== EXERCISE ==
Copy all lines in the data that contain the string "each".

== INFORMATION SUPPLIED ==
☆ ☆ ☆ ☆ ☆ ☆ ☆
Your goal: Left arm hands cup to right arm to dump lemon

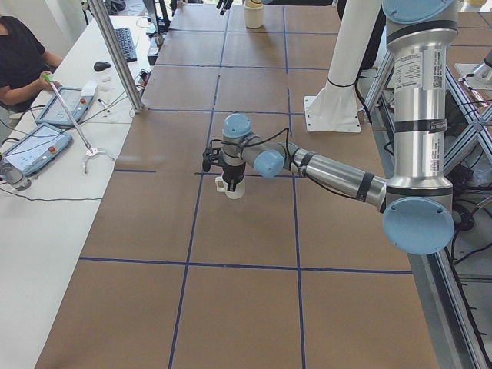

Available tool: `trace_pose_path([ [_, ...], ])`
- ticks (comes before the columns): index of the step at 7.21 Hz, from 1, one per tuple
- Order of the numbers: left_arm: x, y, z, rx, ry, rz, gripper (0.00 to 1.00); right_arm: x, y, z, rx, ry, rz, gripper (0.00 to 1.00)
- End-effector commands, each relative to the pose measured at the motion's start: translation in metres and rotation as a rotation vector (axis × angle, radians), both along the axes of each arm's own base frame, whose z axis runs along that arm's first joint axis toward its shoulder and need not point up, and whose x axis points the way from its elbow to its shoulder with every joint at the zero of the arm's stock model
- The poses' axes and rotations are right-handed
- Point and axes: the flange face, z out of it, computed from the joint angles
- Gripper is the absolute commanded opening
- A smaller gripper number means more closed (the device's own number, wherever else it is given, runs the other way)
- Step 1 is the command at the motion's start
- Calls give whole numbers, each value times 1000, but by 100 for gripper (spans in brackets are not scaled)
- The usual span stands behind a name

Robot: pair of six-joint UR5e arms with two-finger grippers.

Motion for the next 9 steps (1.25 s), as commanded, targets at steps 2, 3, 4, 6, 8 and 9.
trace_pose_path([
  [2,2,-2,61,23,37,-26,0,3,1,1,-4,-5,-11,100],
  [3,2,0,64,33,61,-18,7,6,2,2,-10,-12,-19,100],
  [4,2,6,65,19,86,8,21,16,2,2,-20,-30,-30,100],
  [6,-7,7,50,10,146,26,100,43,-2,5,-66,-8,-49,100],
  [8,-95,-13,36,120,191,-19,100,88,-5,26,-71,98,-122,100],
  [9,-119,-19,33,124,183,-12,100,124,-2,41,-78,139,-156,100],
])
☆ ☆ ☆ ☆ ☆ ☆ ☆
== RESULT OF THIS EXERCISE ==
- End-effector commands, each relative to the pose measured at the motion's start: translation in metres and rotation as a rotation vector (axis × angle, radians), both along the axes of each arm's own base frame, whose z axis runs along that arm's first joint axis toward its shoulder and need not point up, and whose x axis points the way from its elbow to its shoulder with every joint at the zero of the arm's stock model
- Calls give whole numbers, each value times 1000, but by 100 for gripper (spans in brackets are not scaled)

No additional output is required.